BEGIN RECORD EXTRACTS
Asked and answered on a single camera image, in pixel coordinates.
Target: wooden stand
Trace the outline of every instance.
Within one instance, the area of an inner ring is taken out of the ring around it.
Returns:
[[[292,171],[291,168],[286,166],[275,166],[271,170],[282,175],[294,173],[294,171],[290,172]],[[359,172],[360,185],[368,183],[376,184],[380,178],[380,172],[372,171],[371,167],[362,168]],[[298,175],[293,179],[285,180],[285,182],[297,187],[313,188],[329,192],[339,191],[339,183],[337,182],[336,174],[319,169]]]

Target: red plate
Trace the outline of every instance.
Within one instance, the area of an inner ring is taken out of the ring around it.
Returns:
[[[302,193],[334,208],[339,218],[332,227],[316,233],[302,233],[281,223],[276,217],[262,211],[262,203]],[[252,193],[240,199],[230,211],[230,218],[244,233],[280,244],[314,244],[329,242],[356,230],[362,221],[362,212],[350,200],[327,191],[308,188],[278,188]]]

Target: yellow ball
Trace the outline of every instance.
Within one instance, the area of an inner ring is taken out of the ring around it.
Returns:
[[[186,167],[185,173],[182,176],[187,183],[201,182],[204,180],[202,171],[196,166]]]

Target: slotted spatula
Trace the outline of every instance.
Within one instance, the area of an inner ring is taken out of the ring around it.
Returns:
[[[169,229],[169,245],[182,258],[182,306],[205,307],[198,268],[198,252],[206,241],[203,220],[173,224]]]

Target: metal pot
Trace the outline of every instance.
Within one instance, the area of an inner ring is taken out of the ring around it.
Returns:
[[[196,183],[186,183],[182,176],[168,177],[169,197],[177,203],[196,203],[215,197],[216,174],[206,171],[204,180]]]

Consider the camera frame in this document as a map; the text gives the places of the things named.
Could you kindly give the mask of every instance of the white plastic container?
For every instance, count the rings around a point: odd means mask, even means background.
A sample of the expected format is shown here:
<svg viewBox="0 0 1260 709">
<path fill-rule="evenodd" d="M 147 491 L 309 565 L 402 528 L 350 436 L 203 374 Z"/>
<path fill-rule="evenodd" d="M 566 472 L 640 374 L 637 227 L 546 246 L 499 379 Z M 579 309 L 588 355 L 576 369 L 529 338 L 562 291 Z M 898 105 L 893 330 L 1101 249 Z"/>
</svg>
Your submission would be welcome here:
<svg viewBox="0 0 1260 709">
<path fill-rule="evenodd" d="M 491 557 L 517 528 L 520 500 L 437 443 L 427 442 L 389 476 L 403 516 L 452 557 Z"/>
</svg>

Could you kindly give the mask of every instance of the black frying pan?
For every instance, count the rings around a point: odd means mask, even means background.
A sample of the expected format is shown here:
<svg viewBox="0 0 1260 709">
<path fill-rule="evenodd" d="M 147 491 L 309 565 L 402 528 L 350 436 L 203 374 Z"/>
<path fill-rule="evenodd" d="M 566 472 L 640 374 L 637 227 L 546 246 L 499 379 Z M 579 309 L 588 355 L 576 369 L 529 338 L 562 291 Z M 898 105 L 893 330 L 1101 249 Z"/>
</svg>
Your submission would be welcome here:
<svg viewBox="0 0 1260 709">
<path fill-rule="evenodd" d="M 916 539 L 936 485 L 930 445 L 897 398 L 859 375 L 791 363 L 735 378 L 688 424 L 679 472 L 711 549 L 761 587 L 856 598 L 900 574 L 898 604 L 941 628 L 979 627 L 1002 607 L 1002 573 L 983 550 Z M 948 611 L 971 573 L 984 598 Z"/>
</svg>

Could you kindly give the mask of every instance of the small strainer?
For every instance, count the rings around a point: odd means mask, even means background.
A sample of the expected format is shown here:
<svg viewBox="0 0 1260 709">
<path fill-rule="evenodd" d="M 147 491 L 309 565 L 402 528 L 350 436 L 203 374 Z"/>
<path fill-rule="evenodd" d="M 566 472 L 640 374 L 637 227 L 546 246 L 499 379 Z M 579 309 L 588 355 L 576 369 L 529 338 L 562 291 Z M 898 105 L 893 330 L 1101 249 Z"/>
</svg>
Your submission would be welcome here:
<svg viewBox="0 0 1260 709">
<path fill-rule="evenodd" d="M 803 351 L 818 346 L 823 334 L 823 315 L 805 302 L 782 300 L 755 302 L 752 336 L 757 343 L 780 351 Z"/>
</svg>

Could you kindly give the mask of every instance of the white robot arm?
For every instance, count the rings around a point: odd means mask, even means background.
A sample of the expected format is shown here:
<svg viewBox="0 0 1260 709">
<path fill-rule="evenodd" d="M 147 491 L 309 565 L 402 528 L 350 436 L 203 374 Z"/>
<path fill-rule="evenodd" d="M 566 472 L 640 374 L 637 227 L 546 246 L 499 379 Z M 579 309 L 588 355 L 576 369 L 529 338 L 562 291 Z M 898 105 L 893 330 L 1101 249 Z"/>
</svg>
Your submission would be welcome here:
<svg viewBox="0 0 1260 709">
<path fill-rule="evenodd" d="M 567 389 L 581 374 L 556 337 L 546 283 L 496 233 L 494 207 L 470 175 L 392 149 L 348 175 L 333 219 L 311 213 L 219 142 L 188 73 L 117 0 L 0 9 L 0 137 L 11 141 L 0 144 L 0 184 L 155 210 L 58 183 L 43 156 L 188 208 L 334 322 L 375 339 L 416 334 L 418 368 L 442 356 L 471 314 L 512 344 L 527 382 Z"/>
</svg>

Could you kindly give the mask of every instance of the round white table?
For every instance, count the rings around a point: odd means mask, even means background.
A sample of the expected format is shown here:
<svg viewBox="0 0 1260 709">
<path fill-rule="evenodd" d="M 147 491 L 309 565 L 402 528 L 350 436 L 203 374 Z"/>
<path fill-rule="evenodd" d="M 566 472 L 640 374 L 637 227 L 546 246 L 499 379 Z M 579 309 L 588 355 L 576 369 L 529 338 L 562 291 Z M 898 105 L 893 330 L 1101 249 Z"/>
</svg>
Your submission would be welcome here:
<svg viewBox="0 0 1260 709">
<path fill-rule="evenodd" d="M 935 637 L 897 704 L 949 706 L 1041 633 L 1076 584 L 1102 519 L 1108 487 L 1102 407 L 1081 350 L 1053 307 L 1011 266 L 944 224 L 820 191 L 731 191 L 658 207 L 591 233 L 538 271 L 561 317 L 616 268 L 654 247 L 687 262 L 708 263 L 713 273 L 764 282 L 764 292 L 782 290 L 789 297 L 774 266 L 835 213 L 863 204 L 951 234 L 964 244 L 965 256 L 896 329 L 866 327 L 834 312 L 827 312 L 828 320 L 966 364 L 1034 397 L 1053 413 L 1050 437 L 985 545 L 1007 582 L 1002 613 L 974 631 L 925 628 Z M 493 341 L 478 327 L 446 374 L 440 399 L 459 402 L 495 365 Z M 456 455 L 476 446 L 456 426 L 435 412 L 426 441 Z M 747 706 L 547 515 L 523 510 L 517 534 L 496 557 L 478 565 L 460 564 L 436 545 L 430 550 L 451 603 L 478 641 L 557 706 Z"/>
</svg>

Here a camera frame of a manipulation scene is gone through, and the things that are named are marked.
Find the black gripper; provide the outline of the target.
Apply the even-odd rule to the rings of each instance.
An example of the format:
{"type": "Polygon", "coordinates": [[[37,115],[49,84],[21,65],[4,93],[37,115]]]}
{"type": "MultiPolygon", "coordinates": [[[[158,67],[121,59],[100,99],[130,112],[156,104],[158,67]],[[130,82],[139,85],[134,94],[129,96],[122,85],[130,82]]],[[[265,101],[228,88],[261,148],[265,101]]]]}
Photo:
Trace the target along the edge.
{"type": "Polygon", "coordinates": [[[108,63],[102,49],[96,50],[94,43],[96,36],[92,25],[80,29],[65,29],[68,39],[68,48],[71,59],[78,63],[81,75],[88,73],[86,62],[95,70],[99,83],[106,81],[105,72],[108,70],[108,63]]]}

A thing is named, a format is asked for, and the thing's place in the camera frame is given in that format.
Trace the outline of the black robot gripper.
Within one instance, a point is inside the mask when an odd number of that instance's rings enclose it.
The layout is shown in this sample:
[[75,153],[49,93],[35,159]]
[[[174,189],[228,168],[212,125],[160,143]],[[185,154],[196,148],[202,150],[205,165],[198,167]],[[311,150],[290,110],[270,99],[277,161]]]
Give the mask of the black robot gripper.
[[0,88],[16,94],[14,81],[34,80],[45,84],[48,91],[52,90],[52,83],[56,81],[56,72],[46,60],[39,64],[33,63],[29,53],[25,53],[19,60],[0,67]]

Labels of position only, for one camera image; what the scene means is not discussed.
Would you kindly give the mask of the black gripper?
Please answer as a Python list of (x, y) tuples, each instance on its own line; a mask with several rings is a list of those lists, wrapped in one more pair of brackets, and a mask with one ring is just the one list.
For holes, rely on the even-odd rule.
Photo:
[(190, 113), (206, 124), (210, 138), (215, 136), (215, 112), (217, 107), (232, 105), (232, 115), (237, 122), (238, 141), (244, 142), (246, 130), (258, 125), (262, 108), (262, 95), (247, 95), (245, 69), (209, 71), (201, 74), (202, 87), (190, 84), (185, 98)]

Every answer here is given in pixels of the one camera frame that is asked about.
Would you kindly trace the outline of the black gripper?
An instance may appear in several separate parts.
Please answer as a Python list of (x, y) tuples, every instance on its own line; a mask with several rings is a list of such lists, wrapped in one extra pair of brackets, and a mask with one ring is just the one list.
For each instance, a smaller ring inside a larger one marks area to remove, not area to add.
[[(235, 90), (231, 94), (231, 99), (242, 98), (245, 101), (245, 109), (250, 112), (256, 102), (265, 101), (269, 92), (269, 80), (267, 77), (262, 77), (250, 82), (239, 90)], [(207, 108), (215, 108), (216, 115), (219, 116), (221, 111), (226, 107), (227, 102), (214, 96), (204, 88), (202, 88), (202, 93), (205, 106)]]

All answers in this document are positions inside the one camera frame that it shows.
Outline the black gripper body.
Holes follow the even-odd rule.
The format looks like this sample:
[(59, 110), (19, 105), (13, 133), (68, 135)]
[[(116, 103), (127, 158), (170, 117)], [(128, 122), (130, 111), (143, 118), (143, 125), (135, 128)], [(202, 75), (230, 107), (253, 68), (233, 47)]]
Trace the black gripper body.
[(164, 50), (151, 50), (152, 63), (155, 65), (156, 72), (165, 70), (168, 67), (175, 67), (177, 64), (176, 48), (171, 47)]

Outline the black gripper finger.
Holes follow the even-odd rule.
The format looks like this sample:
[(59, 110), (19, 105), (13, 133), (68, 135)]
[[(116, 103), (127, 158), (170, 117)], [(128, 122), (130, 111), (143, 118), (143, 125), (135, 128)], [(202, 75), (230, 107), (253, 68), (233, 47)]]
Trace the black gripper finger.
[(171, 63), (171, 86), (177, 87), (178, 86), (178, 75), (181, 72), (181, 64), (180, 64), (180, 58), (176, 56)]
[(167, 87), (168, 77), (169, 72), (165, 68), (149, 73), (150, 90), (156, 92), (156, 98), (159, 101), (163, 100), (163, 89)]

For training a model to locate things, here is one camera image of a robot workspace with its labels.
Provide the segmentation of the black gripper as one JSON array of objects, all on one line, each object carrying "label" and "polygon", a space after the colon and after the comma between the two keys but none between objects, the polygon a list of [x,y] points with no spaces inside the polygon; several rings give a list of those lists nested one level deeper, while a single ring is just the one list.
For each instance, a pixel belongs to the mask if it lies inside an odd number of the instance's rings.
END RECORD EXTRACTS
[WHAT THE TASK ASKS]
Each line in the listing above from the one containing "Here a camera" through the one containing "An example of" should be repeated exactly, and no other line.

[YOUR RESPONSE]
Here a camera frame of a manipulation scene is gone through, and the things that are named are marked.
Find the black gripper; provide the outline of the target.
Apply the even-odd rule to the rings of each instance.
An example of the format:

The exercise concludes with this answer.